CDCによると、はしかに感染した人が入院する確率は20%です。

ウイルスに感染した1,000人に1人が脳の腫れを発症し、脳障害につながる可能性があり、1,000人に1人から3人が死亡することがあります。

オスターホルム氏は、米国ではワクチンの推奨に従いたくないという親たちが増加しており、さらにパンデミックの中でワクチン接種を受けるための医療へのアクセスが遅れています。最新のはしかの症例は、安全かつ効果的なワクチンを受けないリスクを示しているようです。

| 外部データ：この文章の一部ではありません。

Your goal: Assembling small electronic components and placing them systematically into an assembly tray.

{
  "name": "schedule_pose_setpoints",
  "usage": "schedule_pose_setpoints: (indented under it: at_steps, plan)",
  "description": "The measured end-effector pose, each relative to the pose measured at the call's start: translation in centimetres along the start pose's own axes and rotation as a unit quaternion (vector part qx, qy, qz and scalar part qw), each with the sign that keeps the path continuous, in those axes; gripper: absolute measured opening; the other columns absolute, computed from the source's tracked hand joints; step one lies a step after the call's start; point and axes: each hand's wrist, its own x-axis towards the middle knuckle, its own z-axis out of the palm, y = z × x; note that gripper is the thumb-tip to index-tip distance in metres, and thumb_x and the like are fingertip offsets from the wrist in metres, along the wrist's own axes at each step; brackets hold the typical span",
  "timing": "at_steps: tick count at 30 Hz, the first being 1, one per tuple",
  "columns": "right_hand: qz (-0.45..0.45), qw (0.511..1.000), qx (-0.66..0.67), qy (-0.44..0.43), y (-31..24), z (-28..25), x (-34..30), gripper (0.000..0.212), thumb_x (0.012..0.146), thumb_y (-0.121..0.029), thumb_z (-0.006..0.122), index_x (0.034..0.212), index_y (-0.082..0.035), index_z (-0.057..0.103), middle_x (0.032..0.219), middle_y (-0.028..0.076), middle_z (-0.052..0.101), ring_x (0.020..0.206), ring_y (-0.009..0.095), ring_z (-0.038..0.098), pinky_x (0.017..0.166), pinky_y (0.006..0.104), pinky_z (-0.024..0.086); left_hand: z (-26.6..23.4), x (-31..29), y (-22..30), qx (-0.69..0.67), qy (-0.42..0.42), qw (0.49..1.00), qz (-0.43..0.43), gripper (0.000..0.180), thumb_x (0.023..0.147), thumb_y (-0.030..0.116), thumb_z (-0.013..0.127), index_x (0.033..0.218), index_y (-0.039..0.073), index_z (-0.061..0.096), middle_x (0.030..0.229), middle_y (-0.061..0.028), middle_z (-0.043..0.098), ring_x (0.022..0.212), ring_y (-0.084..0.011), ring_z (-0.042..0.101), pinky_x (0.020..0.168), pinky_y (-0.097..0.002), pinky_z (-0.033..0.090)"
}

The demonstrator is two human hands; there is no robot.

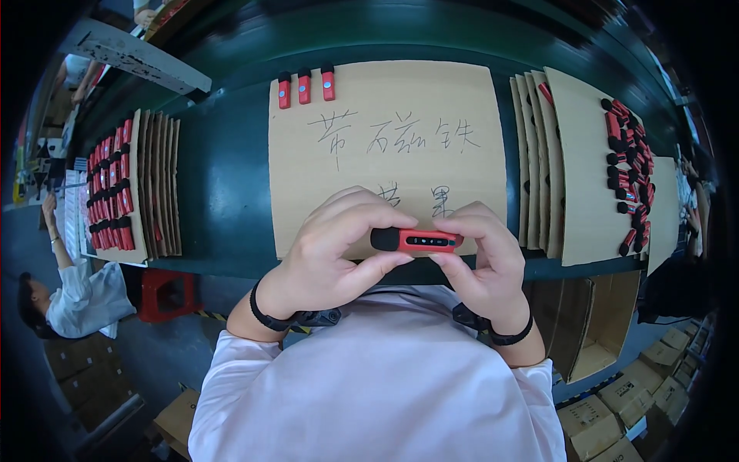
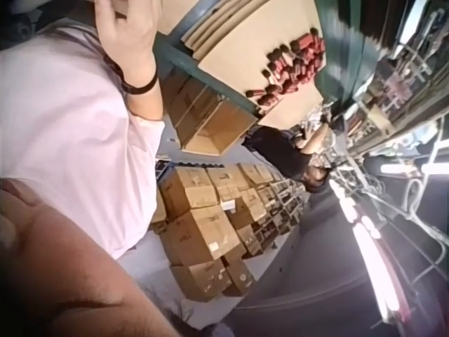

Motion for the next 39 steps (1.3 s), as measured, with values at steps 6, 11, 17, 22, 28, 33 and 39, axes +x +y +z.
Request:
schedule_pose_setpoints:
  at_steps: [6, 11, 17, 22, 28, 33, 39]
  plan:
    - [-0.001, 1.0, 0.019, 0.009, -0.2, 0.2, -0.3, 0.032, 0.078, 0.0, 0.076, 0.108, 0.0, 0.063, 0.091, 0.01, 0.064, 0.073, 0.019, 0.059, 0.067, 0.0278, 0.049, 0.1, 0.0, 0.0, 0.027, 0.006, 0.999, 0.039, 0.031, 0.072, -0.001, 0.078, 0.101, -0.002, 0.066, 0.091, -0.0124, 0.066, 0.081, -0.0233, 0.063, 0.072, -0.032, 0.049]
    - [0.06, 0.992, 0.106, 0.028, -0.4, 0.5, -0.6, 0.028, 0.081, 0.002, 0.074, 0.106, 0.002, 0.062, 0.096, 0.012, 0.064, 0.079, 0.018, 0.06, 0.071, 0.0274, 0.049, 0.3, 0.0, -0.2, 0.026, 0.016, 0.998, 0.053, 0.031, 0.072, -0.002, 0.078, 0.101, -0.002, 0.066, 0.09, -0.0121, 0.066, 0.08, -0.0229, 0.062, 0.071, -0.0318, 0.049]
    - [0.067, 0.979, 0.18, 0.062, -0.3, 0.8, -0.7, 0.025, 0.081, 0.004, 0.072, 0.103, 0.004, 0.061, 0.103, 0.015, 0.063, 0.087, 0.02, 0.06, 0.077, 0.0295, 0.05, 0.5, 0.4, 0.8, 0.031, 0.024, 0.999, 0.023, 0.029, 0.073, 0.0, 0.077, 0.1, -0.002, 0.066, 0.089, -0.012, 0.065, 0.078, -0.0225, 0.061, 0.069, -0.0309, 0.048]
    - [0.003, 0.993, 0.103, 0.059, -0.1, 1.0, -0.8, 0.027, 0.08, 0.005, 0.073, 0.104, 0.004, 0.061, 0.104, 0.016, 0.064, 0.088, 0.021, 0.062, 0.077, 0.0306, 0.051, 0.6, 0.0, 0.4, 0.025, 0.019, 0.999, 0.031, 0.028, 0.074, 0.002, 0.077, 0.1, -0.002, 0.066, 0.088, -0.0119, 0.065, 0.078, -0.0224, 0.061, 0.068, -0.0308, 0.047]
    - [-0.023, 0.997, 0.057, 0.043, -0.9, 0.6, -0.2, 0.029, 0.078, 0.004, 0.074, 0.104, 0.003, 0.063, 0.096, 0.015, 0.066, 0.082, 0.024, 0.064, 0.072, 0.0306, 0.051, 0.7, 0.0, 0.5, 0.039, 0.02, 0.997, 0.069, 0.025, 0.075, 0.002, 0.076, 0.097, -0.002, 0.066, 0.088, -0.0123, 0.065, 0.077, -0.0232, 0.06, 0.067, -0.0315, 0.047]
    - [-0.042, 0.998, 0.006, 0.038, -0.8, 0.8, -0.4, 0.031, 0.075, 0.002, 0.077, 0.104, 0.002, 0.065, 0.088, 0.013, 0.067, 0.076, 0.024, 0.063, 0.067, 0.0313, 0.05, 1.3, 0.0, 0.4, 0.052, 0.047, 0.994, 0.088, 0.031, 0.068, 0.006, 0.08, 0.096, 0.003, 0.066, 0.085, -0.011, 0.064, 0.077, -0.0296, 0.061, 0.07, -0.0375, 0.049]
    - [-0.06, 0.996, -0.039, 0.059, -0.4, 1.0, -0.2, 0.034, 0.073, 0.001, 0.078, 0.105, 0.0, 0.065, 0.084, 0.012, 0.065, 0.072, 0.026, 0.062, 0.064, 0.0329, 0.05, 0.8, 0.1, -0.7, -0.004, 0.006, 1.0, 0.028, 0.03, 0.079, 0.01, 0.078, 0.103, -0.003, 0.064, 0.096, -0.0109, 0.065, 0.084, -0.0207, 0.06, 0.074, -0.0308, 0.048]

2022年から2023年にかけての最新のはしか感染事例

12月1日以降、米国ではフィラデルフィアで小児病院とその後デイケア施設での発生が見られ、ワシントン州で6件の症例があった家族がいました。
ワシントンD.C.地域の2つの国際空港でのはしかの曝露も文書化されており、国外への旅行から帰国した未接種の人がアトランタ地域で別のケースがありました。ニュージャージー州も最近症例を報告しています。
12月1日から1月23日まで、米国ではCDCによると23件の症例がありました。2023年は全体で56件、2022年は121件の症例がありました。

国際的なはしかの感染者の増加

減少傾向にあったワクチン接種率が数年にわたって低下した後、CDCと世界保健機関の研究者たちは、前年の世界的なはしかの症例と死亡者の増加を強調する報告書を11月に発表しました。

WHOによると、2022年には900万件の症例と136,000件の死亡があり、主に子供たちの間で前年に比べて増加が示されました。特にヨーロッパでは最近のはしかの症例が急増しています。

一方で、CDCはアメリカ国内でのワクチン接種率の低下を非常に重く受け止めています。

2022-23学年度には、米国は「はしかワクチン免除が最高レベル」に達し、約25万人の幼稚園児がはしかのリスクにさらされていることがわかりました。

また、最近のはしか患者は、ワクチン未接種の米国在住者が海外に渡航し、免疫のない他の人に感染させることが多い傾向にあります。

はしかにかかる原因

はしかは、ワクチン接種を受けていないか免疫がない人にとっては非常に感染力があります。
はしかウイルスは、通常、人が咳やくしゃみをした後に飛沫を通じて広がります。
つまり、感染した患者が部屋を離れた後も長時間残ります。
そのため、医療提供者は通常、感染した患者がいた場所に入る前に2時間待ちます。

はしかの症状は曝露後1週間から2週間で現れます。鼻水、咳、高熱などがあり、髪の生え際から始まり首や下方に広がる赤みがかったまたは色素沈着した発疹が現れることがあります。

高齢者がはしかに感染するリスクは?

基本的に、高齢者はワクチン接種を受けているか免疫があるため、合併症などで免疫が低下していない限りは問題ありません。現在、多くの高齢者は、はしかのワクチンを2回接種しています。
生後1歳を迎えた後に1回目のワクチンが接種され、その後4歳から6歳の間に2回目の接種を受けます。ワクチン接種を2回とも行うことで、はしかに対してほぼ完全な免疫を獲得することができます。
そのため、高齢者ははしかに対して、免疫があるということです。

 

アメリカをはじめ、ヨーロッパ等ではしかの流行が始まっています。大人の方はもちろん、子連れでアメリカ旅行するご家族の方は、子供に「MRワクチン(はしかワクチン)」を摂取したかどうかを再度確認しましょう。また、2回目の接種が済んでいない乳幼児を連れて行く場合は、感染対策を徹底しましょう。